Repeat the lines below exactly as written, please, from the line with "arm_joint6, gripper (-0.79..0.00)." to the line with "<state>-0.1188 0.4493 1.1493", both lines included, and no others.

[Recorded data]
=== Begin Enclosure ===
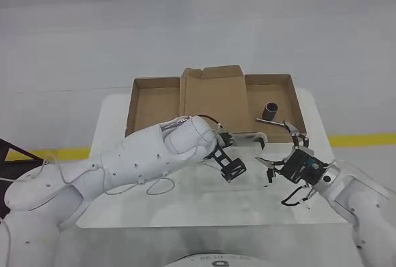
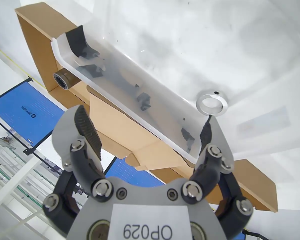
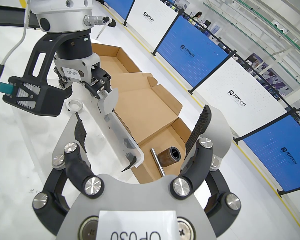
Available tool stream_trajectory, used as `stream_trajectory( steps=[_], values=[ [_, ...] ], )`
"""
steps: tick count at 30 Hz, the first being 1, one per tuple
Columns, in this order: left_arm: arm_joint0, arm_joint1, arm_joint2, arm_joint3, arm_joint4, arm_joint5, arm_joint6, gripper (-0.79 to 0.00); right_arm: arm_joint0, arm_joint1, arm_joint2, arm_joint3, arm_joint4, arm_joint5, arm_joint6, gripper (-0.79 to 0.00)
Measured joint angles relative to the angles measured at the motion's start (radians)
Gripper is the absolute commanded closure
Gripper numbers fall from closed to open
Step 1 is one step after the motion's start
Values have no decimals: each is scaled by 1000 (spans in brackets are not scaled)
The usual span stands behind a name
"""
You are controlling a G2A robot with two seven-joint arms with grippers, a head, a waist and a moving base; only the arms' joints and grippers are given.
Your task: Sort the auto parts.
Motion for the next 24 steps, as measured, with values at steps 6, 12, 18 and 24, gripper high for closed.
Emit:
stream_trajectory(
  steps=[6, 12, 18, 24],
  values=[
    [54, -10, 0, -23, 198, -5, 36, -785, 0, 0, 0, 0, 0, 0, 0, -785],
    [79, -34, 0, -5, 528, -5, 292, -785, 0, 0, 0, 0, 0, 0, 0, -785],
    [47, -81, 0, 103, 724, -5, 570, -785, 0, 0, 0, 0, 0, 0, 0, -785],
    [14, -146, 0, 233, 743, -5, 761, -785, 0, 0, 0, 0, 0, 0, 0, -785]
  ],
)
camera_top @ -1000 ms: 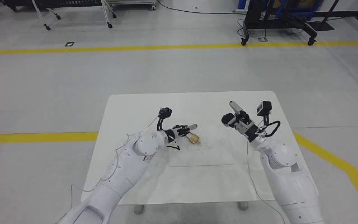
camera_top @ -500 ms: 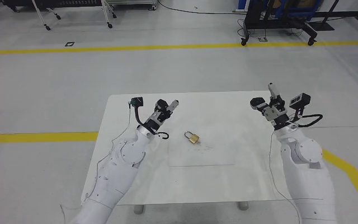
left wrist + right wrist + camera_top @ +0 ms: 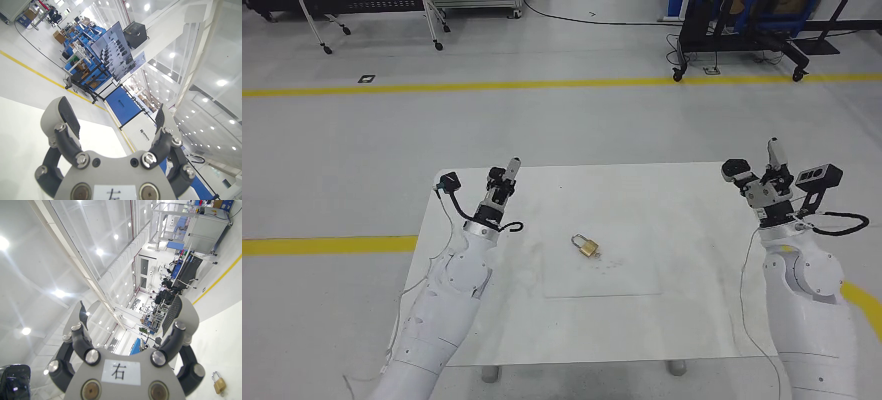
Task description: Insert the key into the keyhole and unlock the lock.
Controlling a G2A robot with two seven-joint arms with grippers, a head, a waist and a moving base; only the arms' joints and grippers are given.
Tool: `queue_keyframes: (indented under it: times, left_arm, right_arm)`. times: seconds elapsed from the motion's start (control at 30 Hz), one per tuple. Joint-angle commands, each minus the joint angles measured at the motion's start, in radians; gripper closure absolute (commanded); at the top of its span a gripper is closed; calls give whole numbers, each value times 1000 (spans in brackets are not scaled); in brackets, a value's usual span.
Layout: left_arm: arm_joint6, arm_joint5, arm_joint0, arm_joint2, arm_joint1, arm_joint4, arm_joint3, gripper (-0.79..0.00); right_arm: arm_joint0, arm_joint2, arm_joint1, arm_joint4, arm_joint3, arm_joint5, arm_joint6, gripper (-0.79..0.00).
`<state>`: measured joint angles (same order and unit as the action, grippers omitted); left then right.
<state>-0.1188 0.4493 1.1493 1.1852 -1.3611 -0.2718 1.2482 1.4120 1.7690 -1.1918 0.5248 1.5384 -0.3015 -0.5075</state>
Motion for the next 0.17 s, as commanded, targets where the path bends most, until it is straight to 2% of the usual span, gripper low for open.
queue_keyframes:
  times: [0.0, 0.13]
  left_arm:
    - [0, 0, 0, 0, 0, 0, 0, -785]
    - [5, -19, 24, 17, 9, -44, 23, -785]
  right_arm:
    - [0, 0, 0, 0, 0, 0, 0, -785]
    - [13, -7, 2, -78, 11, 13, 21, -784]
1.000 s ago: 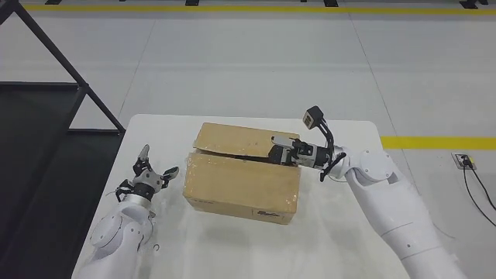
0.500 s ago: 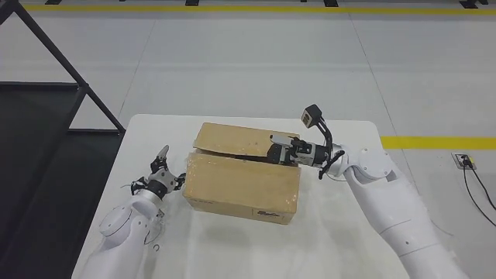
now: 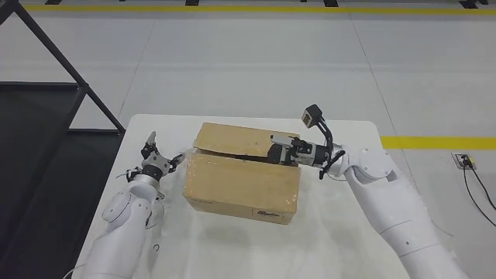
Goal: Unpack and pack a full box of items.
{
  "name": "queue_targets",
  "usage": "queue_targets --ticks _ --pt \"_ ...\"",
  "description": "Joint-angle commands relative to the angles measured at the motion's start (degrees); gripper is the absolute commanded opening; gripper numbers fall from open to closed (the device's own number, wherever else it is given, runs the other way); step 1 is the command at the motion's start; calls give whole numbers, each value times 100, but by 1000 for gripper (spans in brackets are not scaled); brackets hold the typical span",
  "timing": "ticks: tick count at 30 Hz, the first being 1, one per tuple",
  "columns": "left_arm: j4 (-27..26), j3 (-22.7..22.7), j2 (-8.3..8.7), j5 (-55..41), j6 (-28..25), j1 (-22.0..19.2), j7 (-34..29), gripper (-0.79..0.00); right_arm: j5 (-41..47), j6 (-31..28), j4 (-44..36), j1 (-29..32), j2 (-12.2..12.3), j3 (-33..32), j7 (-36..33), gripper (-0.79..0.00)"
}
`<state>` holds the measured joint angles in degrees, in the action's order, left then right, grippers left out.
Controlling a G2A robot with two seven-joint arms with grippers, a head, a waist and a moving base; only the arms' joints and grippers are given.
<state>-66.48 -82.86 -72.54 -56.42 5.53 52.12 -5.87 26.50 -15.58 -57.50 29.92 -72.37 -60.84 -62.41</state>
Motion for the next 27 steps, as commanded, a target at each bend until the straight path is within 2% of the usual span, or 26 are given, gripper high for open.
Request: queue_targets --ticks 1,7,12,15,20,27 --pt "-7 -80 5 -20 -60 19 39 0 15 -25 22 -6 -3 -2 -9 0" --pt "-161 -251 52 379 -275 270 34 0 37 -58 90 -34 -13 1 -46 0" --pt "-484 -402 151 1158 -361 715 -265 0 62 -81 153 -48 -20 -3 -75 0" --pt "-612 -512 186 1318 -225 874 -301 0 73 -79 184 -69 -29 9 -97 0" --pt "-727 -583 213 1206 335 973 -507 0 80 -91 220 -106 -51 51 -107 0" --pt "-949 -486 209 1314 445 1131 -588 0 78 -102 238 -114 -65 64 -86 0"
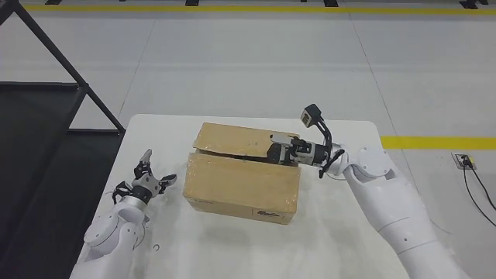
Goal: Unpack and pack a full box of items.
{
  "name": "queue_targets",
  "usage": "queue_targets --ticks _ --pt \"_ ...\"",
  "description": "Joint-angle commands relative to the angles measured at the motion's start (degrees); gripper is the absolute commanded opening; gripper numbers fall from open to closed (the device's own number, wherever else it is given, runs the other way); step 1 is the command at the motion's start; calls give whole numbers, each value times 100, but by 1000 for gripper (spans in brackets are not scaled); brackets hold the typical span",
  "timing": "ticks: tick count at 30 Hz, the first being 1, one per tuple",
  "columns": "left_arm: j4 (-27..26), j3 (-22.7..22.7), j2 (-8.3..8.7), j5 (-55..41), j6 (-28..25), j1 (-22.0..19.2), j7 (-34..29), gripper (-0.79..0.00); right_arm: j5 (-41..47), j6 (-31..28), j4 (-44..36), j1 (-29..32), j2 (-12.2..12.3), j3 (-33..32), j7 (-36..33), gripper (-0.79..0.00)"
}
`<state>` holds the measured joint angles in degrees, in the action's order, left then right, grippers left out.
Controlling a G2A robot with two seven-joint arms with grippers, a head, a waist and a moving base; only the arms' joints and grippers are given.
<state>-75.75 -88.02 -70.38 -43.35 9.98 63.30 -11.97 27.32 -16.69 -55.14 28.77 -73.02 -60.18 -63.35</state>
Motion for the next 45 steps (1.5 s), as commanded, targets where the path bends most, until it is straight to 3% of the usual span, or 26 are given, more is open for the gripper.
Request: queue_targets --ticks 1,18,26,32,37,45 --pt "-39 62 -13 13 9 15 41 0 -9 19 5 4 -1 -2 23 0" --pt "203 484 -130 -138 183 -283 287 0 -27 35 -278 160 25 -111 80 0" --pt "772 739 -261 -490 -265 -721 386 0 -29 19 -733 371 60 -247 312 0" --pt "927 737 -326 -646 -688 -859 624 0 -94 528 -1140 604 121 -391 526 0" --pt "924 690 -359 -708 -931 -923 770 0 -137 963 -1117 607 125 -351 569 0" --pt "626 497 -377 -762 -1311 -818 918 0 -136 1013 -865 555 92 -253 629 0"
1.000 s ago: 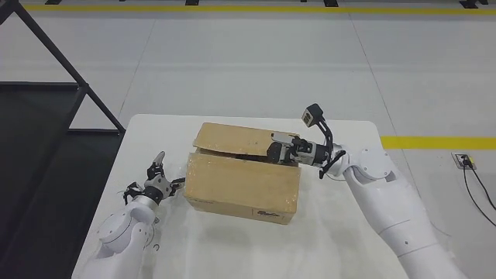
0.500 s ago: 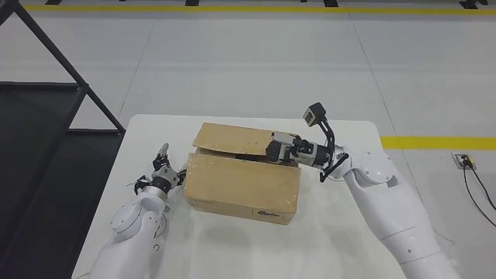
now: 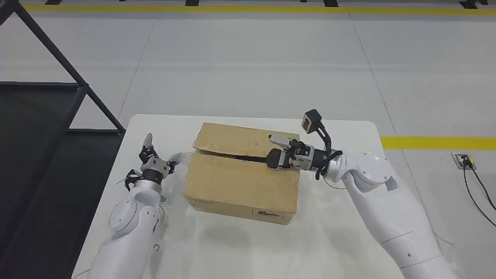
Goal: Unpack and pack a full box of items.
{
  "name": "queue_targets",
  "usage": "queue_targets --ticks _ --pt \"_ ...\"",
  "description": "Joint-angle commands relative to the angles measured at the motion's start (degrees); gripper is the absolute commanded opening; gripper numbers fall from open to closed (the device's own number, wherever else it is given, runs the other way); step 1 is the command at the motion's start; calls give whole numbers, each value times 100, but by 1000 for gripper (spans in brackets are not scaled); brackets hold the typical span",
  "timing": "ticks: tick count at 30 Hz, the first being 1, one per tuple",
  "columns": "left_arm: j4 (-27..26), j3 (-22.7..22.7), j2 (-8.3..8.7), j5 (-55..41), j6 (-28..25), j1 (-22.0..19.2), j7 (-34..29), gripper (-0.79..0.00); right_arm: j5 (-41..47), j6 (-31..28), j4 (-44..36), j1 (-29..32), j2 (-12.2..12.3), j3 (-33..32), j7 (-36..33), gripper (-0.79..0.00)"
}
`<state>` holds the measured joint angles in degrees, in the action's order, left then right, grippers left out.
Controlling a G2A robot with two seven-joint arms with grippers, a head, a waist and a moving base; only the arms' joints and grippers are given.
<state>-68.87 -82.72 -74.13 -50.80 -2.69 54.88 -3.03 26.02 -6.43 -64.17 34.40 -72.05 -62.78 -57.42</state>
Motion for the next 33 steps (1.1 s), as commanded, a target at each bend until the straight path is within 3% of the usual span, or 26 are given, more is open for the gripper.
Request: queue_targets --ticks 1,18,33 --pt "-128 -72 -1 -5 -111 47 56 0 4 -19 77 -10 -10 15 59 0" --pt "-1311 -296 -53 303 -827 571 584 0 -20 -190 463 -142 -94 141 317 0" --pt "-1811 -389 -111 538 -1058 691 778 0 23 -253 735 -261 -155 220 214 0"
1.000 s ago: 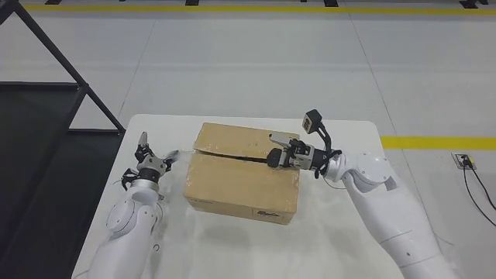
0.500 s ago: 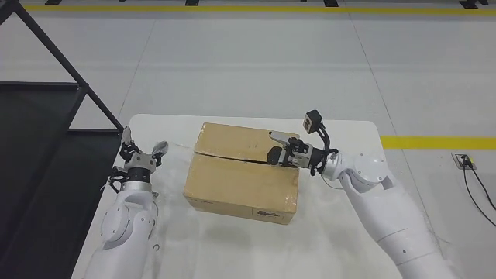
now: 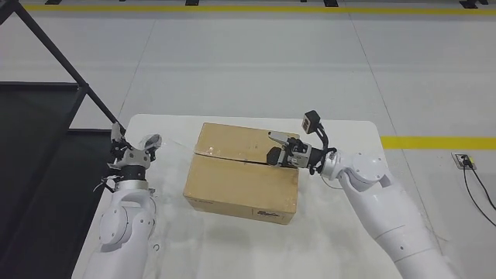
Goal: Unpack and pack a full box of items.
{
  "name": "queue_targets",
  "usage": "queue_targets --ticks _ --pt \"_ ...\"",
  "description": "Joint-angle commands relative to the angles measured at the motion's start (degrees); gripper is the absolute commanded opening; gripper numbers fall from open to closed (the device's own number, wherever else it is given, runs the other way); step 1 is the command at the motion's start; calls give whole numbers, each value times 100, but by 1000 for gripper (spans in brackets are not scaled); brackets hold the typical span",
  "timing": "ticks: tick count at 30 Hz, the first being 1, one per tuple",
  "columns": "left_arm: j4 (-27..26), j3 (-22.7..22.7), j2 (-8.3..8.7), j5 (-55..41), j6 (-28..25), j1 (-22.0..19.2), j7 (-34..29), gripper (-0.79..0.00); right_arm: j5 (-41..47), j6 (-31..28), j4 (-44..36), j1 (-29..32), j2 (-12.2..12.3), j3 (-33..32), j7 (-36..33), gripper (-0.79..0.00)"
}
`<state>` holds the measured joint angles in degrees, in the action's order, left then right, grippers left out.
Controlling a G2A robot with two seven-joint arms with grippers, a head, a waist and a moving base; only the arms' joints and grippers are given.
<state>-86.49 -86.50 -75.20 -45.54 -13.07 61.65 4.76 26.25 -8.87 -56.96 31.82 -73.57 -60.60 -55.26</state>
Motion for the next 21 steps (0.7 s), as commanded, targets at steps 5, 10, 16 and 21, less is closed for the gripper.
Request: queue_targets --ticks 5,10,16,21 --pt "-227 -54 -15 80 -49 69 -2 0 2 -22 59 -16 -14 6 -19 0" --pt "-445 -64 -28 206 -69 125 -30 0 6 -29 92 -21 -23 1 -20 0" --pt "-689 -18 -51 407 -135 181 -43 0 -4 -21 122 -32 -32 -4 -21 0" --pt "-869 62 -76 561 -148 191 -56 0 -4 -45 134 -29 -36 -21 -46 0"
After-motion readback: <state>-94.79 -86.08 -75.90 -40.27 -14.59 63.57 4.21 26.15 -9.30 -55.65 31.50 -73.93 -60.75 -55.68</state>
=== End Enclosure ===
Your solution ::
Layout: left_arm: arm_joint6, arm_joint5, arm_joint0, arm_joint2, arm_joint1, arm_joint4, arm_joint3, gripper (-0.79..0.00); right_arm: arm_joint0, arm_joint2, arm_joint1, arm_joint4, arm_joint3, arm_joint5, arm_joint6, gripper (-0.79..0.00).
`<state>`: measured joint angles (same order and unit as the action, grippers omitted); left then right.
<state>-0.1188 0.4493 1.1493 1.1852 -1.3611 -0.2718 1.2482 1.4120 1.7690 -1.1918 0.5248 1.5384 -0.3015 -0.5075</state>

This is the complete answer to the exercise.